WHAT THE TASK REQUIRES: The string "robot" appears in some lines of the entries that follow; copy each such line.

SUPPLIED MATERIAL:
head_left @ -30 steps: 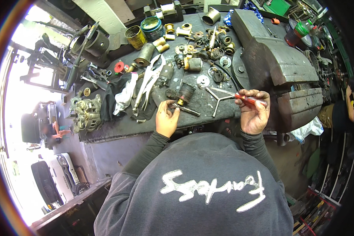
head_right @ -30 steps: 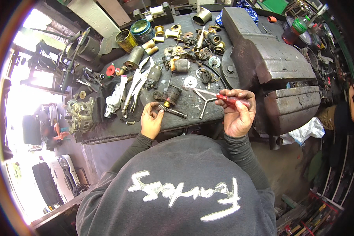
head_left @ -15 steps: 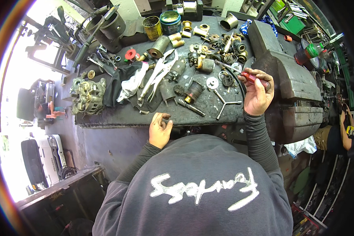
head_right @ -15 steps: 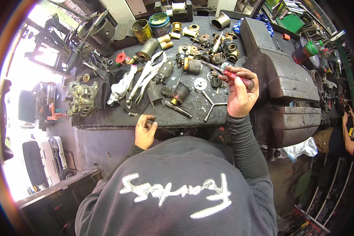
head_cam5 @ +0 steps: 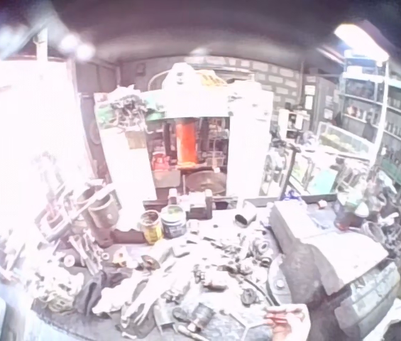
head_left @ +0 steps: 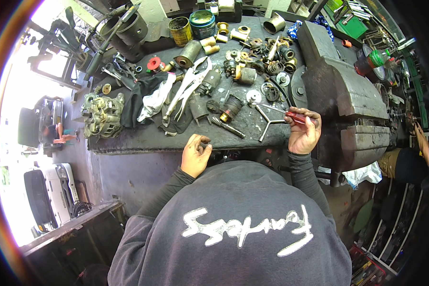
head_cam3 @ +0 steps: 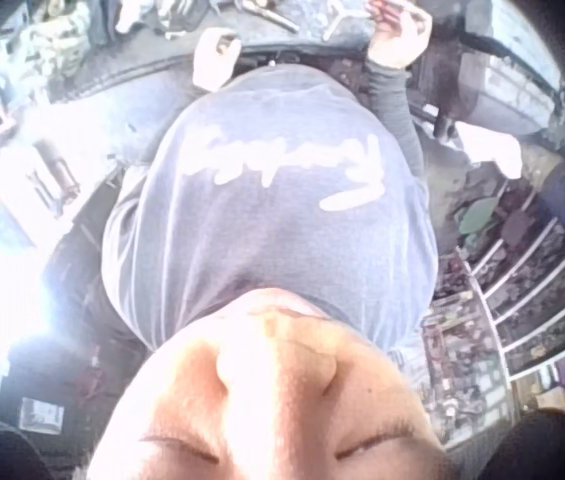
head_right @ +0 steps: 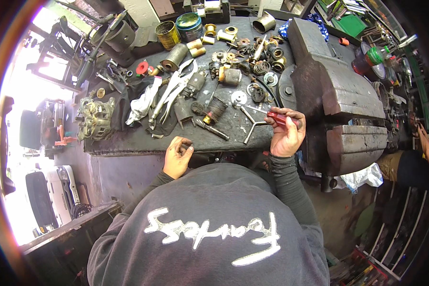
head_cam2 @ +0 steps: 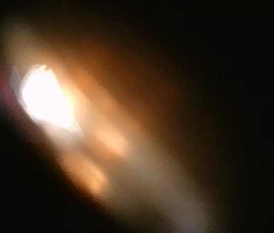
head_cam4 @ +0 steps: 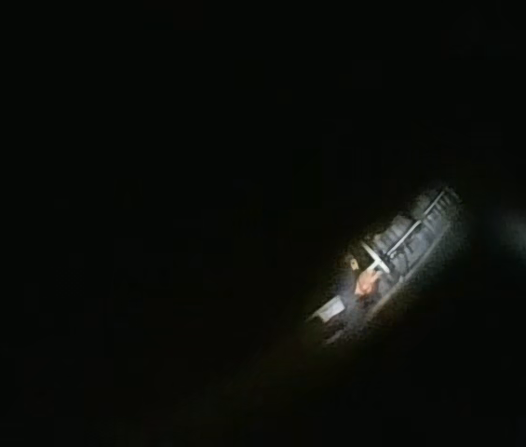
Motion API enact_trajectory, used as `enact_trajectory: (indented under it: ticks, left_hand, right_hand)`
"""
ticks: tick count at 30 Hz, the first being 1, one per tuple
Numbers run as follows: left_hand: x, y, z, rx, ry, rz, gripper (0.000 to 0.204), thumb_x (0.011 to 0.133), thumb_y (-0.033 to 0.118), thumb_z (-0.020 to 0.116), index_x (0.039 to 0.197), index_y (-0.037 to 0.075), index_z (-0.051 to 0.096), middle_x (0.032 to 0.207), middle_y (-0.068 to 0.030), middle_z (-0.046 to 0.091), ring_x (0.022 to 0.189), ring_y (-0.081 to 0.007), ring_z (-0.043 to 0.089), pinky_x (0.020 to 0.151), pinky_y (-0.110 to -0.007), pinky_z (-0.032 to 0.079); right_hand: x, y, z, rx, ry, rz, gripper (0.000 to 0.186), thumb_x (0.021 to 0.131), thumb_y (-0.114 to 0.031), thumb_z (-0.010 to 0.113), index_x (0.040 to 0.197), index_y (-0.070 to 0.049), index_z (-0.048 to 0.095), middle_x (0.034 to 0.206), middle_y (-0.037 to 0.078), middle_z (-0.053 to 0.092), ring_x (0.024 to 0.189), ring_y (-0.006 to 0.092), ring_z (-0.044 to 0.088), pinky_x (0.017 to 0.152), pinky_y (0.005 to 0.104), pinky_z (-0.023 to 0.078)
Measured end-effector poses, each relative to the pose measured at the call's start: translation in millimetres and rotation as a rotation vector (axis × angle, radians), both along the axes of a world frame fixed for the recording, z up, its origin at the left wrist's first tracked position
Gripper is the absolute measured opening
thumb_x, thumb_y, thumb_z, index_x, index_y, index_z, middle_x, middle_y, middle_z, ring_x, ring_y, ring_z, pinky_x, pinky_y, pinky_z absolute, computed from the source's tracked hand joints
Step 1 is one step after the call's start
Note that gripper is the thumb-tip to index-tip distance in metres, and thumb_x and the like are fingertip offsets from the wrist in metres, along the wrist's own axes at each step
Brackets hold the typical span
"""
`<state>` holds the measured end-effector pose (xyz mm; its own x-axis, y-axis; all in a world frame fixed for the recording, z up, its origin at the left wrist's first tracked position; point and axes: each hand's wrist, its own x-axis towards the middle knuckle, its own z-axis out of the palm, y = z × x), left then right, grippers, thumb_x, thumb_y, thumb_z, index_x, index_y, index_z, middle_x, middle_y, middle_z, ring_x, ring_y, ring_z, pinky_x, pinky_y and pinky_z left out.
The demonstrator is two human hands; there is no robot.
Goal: The person uses a T-handle wrench to tighten a bolt inside a cylindrical metal part held in a bench vise. They then remove the part, place it on the workbench, and handle several small metal components and tools.
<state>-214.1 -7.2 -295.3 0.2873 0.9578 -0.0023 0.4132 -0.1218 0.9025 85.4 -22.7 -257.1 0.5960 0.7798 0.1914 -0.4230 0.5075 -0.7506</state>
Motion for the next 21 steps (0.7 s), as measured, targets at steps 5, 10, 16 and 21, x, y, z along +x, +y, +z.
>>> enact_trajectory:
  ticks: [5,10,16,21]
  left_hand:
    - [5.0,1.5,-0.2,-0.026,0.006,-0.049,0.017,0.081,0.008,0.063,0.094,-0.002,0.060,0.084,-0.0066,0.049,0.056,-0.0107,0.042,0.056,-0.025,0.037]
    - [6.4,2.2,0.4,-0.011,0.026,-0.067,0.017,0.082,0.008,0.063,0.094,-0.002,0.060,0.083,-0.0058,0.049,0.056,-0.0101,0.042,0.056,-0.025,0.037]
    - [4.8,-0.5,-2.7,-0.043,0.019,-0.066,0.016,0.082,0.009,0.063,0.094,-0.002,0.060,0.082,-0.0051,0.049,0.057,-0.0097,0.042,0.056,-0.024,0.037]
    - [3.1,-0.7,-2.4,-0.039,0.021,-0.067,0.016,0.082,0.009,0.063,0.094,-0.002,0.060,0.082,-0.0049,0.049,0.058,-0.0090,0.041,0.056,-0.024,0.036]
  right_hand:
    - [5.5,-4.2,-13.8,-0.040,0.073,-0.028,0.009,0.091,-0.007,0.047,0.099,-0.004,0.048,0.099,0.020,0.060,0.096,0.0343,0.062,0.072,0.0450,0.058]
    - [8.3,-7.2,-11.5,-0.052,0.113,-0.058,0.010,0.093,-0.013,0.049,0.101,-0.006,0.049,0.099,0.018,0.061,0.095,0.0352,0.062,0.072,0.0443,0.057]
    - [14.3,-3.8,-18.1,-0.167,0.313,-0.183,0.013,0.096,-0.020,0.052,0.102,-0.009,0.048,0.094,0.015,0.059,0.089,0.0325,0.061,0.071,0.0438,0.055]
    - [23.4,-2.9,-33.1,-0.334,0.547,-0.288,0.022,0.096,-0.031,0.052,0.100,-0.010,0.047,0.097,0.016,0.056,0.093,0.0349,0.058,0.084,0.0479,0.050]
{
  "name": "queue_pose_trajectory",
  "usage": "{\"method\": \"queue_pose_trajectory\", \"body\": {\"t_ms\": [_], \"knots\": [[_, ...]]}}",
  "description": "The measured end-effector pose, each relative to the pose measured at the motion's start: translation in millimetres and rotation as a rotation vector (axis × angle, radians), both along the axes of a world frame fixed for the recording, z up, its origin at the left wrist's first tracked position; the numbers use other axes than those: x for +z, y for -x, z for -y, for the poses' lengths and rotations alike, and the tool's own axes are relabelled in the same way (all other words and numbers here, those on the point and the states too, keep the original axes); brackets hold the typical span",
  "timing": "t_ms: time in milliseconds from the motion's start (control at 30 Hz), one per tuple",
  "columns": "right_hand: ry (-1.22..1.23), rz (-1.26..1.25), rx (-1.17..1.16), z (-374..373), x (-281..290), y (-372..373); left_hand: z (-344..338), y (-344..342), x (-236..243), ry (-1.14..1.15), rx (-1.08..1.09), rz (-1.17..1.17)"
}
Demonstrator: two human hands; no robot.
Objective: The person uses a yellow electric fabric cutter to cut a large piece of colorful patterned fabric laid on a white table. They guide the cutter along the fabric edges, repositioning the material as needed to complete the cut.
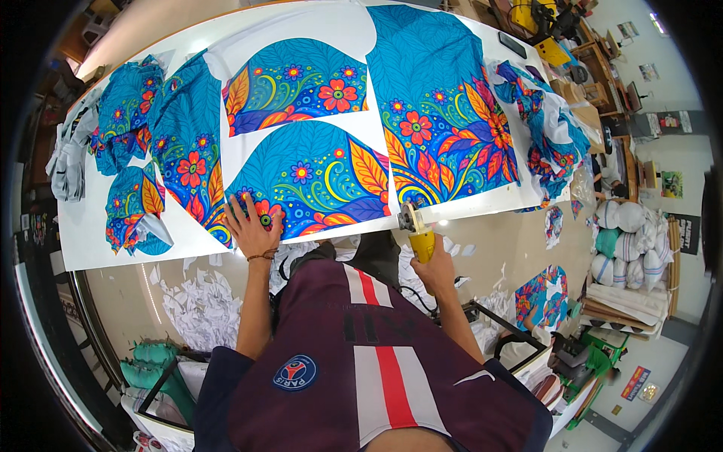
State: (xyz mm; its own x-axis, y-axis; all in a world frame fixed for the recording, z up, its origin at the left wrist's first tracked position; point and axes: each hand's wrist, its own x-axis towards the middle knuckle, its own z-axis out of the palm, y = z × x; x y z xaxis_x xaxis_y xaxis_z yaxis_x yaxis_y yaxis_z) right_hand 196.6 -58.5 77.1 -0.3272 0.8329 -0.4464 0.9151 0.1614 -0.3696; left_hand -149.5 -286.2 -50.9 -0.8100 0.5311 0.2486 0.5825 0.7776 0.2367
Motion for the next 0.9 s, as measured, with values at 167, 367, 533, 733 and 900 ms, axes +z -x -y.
{"method": "queue_pose_trajectory", "body": {"t_ms": [167, 367, 533, 733, 900], "knots": [[-0.003, 0.035, -0.007, -4.1, 1.5, 9.7, 1.3, -0.5, -0.3, -0.043, -0.014, -0.011], [-0.029, 0.017, 0.009, -18.1, -0.7, 25.7, 0.7, -0.6, 2.0, -0.032, 0.001, 0.007], [-0.023, -0.049, 0.02, -35.7, 4.0, 50.2, 0.2, -0.6, 2.5, -0.056, 0.01, 0.019], [-0.035, 0.012, 0.057, -60.6, -3.2, 69.5, -1.4, -0.6, 5.9, -0.064, 0.01, 0.004], [-0.053, -0.068, 0.085, -78.2, -8.3, 87.8, -1.6, -1.1, 5.7, -0.076, 0.018, -0.012]]}}
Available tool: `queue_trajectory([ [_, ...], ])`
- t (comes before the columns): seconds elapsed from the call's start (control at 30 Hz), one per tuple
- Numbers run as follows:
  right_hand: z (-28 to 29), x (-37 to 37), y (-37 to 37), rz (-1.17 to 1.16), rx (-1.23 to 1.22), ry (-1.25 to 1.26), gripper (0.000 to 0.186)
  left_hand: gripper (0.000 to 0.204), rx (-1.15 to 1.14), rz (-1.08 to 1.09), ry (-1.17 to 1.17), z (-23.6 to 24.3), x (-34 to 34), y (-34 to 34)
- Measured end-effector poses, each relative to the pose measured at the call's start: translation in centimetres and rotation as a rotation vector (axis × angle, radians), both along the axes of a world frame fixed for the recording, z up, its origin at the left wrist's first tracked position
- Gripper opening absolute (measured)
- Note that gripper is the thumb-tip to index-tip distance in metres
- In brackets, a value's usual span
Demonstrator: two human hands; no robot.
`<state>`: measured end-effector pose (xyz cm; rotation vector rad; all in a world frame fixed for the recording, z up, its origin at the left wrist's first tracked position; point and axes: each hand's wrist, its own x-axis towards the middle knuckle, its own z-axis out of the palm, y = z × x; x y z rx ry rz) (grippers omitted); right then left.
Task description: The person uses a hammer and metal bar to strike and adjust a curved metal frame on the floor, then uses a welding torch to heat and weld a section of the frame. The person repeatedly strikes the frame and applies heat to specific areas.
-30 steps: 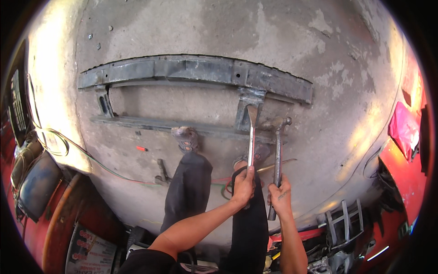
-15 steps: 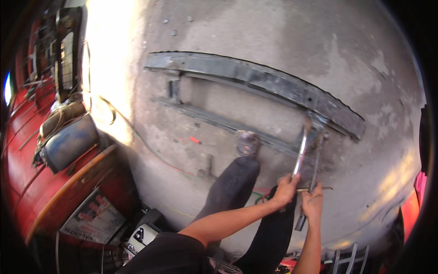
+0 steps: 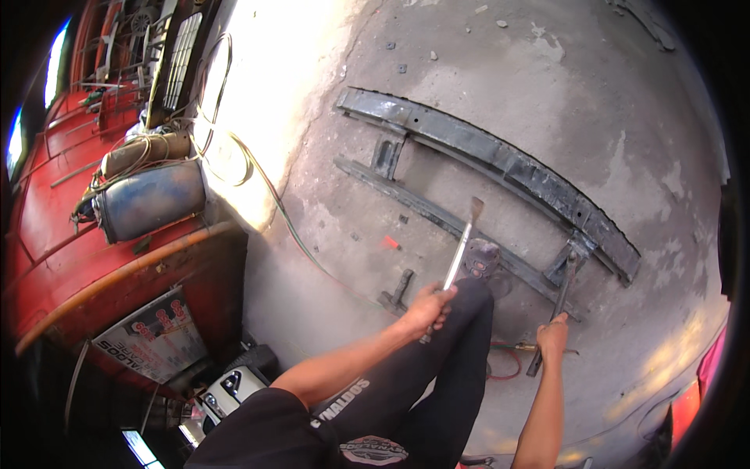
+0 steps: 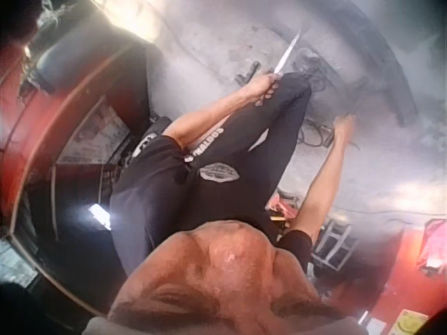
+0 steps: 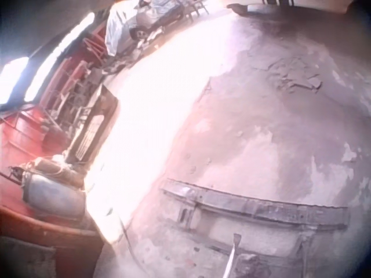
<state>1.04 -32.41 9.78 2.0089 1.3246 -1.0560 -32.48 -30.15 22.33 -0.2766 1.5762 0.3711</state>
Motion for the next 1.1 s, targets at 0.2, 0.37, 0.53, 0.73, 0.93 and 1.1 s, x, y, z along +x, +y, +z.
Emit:
queue_trajectory([
  [0.2,-2.2,-0.5,1.4,-0.213,-0.088,0.036,0.056,0.028,-0.016,0.116,0.26,10.0,-11.9,-4.7],
  [0.37,-5.4,3.3,-4.5,-0.33,0.117,0.096,0.038,0.028,0.012,0.151,0.333,16.6,-18.8,-6.7],
  [0.53,-3.6,0.8,-6.2,-0.756,0.121,0.224,0.019,0.027,0.122,0.147,0.372,18.5,-24.0,-4.5],
  [0.73,8.7,-18.6,-4.4,-1.333,0.019,0.365,0.017,0.028,0.137,0.028,0.151,12.7,-31.0,-0.1],
  [0.93,19.7,-34.2,-3.6,-1.445,-0.138,0.394,0.03,0.031,0.107,-0.043,-0.172,0.9,-35.2,4.8],
  [1.1,21.5,-45.0,1.2,-1.353,-0.211,0.46,0.028,0.031,0.155,-0.077,-0.146,-4.3,-37.2,7.8],
])
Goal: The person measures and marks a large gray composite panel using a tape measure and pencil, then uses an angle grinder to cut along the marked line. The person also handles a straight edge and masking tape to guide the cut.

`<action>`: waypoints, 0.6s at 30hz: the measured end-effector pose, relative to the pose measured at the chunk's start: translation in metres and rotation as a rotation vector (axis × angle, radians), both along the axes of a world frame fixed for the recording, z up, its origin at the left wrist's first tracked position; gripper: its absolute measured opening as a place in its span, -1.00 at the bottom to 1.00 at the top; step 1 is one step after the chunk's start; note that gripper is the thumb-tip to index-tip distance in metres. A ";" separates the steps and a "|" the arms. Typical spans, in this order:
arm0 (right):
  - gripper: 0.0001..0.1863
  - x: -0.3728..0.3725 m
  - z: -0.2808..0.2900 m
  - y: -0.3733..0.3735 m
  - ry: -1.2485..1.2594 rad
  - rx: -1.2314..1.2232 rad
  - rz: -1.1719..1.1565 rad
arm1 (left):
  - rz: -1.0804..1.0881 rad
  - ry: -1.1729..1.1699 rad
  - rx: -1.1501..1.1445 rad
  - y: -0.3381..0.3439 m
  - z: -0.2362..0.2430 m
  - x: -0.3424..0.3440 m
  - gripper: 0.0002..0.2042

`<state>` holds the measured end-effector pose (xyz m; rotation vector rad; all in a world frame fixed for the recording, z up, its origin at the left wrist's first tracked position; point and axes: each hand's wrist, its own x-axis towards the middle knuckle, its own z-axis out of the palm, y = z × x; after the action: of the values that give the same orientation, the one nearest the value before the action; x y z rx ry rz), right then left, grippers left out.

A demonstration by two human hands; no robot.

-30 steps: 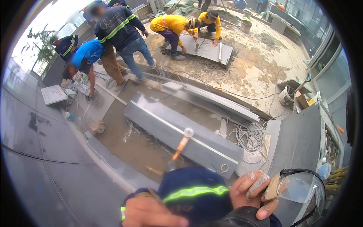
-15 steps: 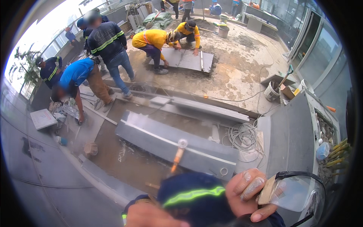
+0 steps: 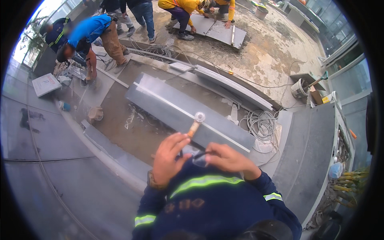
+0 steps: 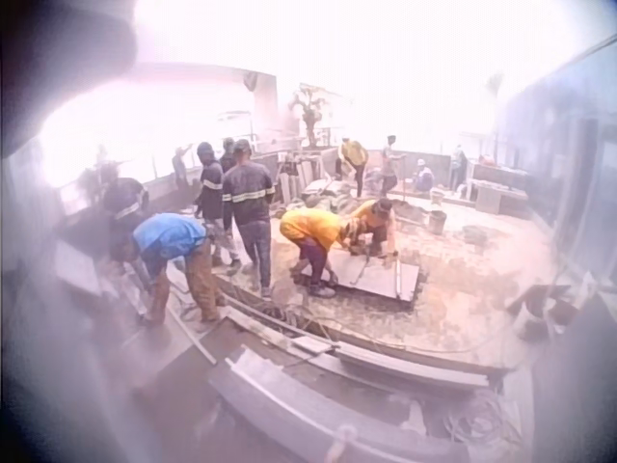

RESPONSE AREA:
The demonstrator is two human hands; there is no robot.
Demonstrator: two human hands; no robot.
Demonstrator: two human hands; no robot.
A demonstration by two human hands; no robot.

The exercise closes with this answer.